Tout un roman sous le signe du verre ! Dans ce roman d'une jeunesse perdue, une narratrice s'adresse à ses parents qu'elle ne connaît pas : « Cela vous intéresse peut-être de savoir que vous avez une petite-fille ». Mais le bébé souffre de la maladie de Lobstein : ses os se brisent comme du verre. Ce roman, ces 167 éclats de verre réunis dans une chronologie brisée, nous entraînent dans le traumatisme d'une existence.

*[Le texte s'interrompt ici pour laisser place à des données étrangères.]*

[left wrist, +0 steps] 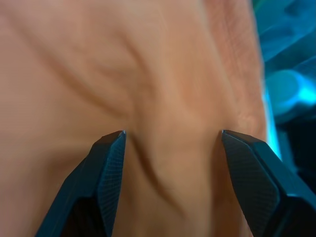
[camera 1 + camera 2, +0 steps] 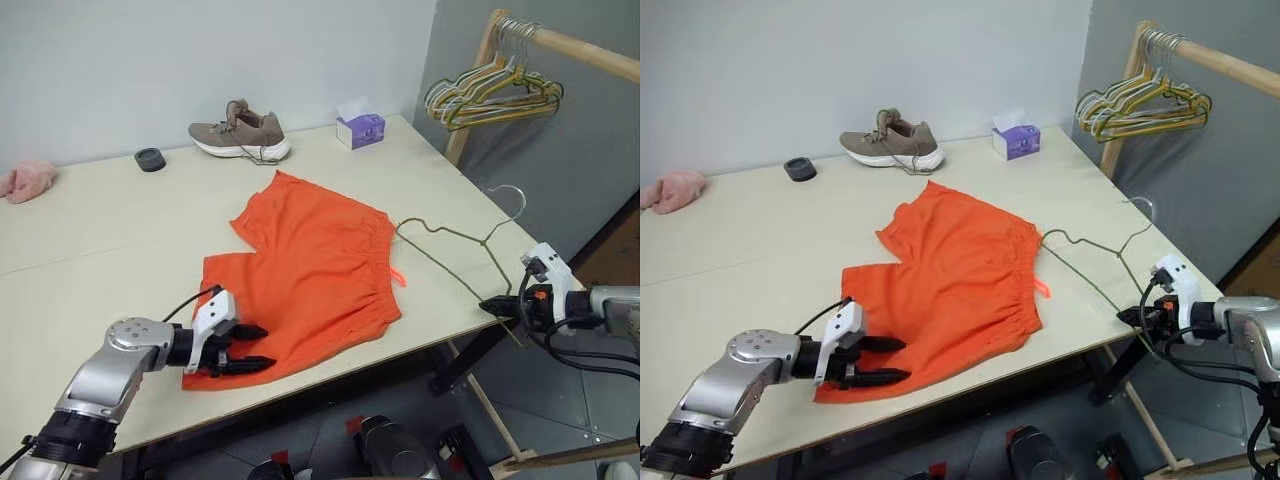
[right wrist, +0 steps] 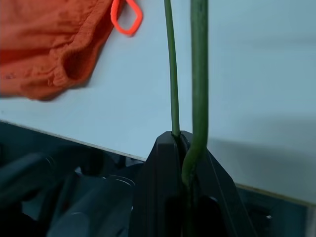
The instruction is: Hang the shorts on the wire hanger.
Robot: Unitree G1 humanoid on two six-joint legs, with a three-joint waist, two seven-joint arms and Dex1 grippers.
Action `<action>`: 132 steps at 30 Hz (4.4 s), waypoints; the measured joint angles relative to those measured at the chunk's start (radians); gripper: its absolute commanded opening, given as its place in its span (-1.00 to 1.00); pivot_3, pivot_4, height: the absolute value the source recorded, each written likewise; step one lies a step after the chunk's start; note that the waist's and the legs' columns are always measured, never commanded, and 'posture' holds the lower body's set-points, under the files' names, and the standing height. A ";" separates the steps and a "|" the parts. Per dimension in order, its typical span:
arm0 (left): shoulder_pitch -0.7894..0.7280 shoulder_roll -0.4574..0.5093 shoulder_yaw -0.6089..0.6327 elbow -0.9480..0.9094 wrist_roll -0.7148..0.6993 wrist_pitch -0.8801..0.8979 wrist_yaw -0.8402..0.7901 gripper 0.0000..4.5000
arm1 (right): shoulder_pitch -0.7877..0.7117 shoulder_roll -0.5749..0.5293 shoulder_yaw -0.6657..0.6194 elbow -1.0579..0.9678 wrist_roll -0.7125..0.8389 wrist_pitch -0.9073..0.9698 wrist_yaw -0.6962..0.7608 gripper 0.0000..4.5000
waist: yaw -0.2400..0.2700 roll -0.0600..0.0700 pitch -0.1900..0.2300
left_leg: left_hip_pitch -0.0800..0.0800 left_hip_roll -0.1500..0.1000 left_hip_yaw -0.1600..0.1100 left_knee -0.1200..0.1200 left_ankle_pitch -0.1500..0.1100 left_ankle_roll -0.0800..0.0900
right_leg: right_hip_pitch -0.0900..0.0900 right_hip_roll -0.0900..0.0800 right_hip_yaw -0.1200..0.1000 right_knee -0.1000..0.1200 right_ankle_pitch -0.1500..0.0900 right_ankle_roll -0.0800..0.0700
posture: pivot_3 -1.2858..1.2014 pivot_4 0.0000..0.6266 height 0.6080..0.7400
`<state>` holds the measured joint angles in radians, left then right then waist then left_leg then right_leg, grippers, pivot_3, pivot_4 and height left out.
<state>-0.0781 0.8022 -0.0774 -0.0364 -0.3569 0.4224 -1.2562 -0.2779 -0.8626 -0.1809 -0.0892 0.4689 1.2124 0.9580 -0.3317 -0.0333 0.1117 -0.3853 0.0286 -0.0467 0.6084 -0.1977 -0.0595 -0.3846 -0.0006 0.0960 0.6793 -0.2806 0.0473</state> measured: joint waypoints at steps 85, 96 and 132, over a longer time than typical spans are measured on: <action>-0.608 0.028 0.105 0.250 -0.040 -0.037 0.051 0.99 | -0.293 0.335 0.546 0.060 -0.396 -0.724 -0.168 -1.00 | 0.028 0.001 0.012 | -0.015 0.000 -0.001 0.001 -0.002 0.003 | -0.013 0.002 -0.001 0.000 0.004 0.008 | -0.15 -0.85 1.00; -0.697 0.000 -0.042 0.407 0.131 -0.307 -0.112 0.99 | -0.292 0.326 0.580 0.032 -0.490 -0.826 -0.134 -1.00 | 0.021 0.001 0.011 | -0.015 0.000 -0.001 0.001 -0.002 0.003 | -0.013 0.002 -0.001 0.001 0.004 0.007 | -0.16 -0.85 1.00; -0.590 -0.057 -0.048 0.364 0.187 -0.312 -0.148 -1.00 | -0.229 0.150 0.527 0.011 -0.575 -1.042 0.014 0.36 | 0.030 0.001 0.011 | -0.015 0.000 -0.003 0.004 -0.002 0.003 | -0.011 0.002 -0.002 0.002 0.004 0.008 | -0.17 -0.81 1.00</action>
<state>-0.6681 0.7450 -0.1252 0.3273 -0.1702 0.1101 -1.4040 -0.5066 -0.7129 0.3463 -0.0785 -0.1063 0.1699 0.9719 -0.3021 -0.0324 0.1225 -0.4001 0.0287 -0.0500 0.6123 -0.1993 -0.0565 -0.3958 0.0012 0.0939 0.6815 -0.2762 0.0549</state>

Chișinău, Moldavie, dernières années de l'Empire soviétique. Tamara Pavlovna rentre de l'orphelinat avec une petite de sept ans qu'elle vient d'adopter : c'est Lastotchka, l'hirondelle, la future narratrice. Elle racontera les cours d'immeubles où vit un voisinage pittoresque mais souvent triste de jeunes et d'adultes, qui deviendront ses amis : Olia emportée par la tuberculose, Oxanka par la prostitution, Maricica surtout, la préférée, plus tard victime d'un banale appendicite. Voici aussi Bella la juive, Katia et ses parfums et Pavlik qui a été éborgné, sans oublier la vieille Chourotchka qui a tant besoin d'aide car elle ne tient plus sur ses jambes. Le quartier vit dans la pauvreté, la maladie, la souffrance, mais aussi dans l'entraide. On se débrouille, on ne roule pas sur l'or. Zakhar l'ancien combattant mutilé et médaillé distribue des bonbons avec parcimonie tandis que le Polkovnik cultive des roses de collection et pleure quand son jardin brûle. Le roman aborde avec bonheur d'autres thèmes que celui de la tristesse d'une petite capitale de l'Empire et d'un quartier où la vie est si fragile.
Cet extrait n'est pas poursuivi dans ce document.